Trunyan village basket burial site on Lake Batur
A unique site in the category
of dead on display
, located on the shores of Lake Batur in north-eastern Bali, Indonesia
, where a local tribe upholds a tradition of burying their dead in semi-open baskets. For some the place has a kind of mystical aura, for some it is too dark to handle – it certainly isn't for the faint of heart.
More background info: It is actually not so easy to unearth really reliable factual information about this place. Most sources I was able to find just quote local stories and myths they picked up. And I'm afraid I can't do any better than that either. This is a summary of what I gathered:
The Trunyan (in Indonesian often spelled “Tarunyan”) are an old tribe of aborigines of Bali (Aga) that go back to before the island became predominantly Hindu (in contrast to most of the rest of Muslim Indonesia
). And unlike Hindus, the Trunyan do not cremate their dead, nor do they bury them underground.
Instead they place the bodies in cage-like structures made from bamboo that resemble upturned baskets … and then just leave them in there to rot.
The baskets presumably also keep away carrion birds and other looters from the natural world – but there aren't even many flies or bugs. Nor do the decomposing bodies smell as badly as they should normally. This is attributed to the presence of a tree that is referred to as Menyan Taru – or fragrant tree. Whether it really masks the smell or somehow gets rid of it in other ways I cannot say. I didn't pick up any strong fragrant odour emanating from the tree – but neither did I pick up any smell of rotting corpses, not even close up, though I could clearly see a semi-decomposed face staring back at me when I inspected one of the baskets. So the absence of the smell of death at this burial site remains a mystery.

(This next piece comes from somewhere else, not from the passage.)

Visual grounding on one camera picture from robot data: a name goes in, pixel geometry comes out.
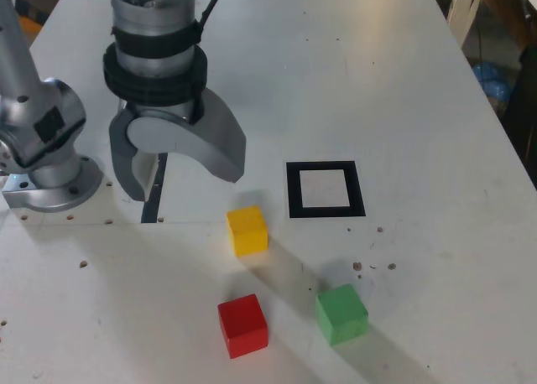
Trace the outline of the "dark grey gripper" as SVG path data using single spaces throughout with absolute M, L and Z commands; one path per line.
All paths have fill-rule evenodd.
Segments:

There are apparently three such cemeteries near this Trunyan village, but only one is usually shown to tourists. This is the “regular” cemetery, which is only for people who died of natural causes. People who died in accidents or committed suicide are not eligible for burial at this site but are taken elsewhere. Same with children. Around the burial baskets personal belongings of the deceased are placed. Even photos.
The bodies are left in the basket until sufficiently decomposed (some sources say for about a year). Then the basket is cleared to make way for the next body, while the previous occupant's bones are cleaned and scattered around whereas the skull is placed on a ledge nearby.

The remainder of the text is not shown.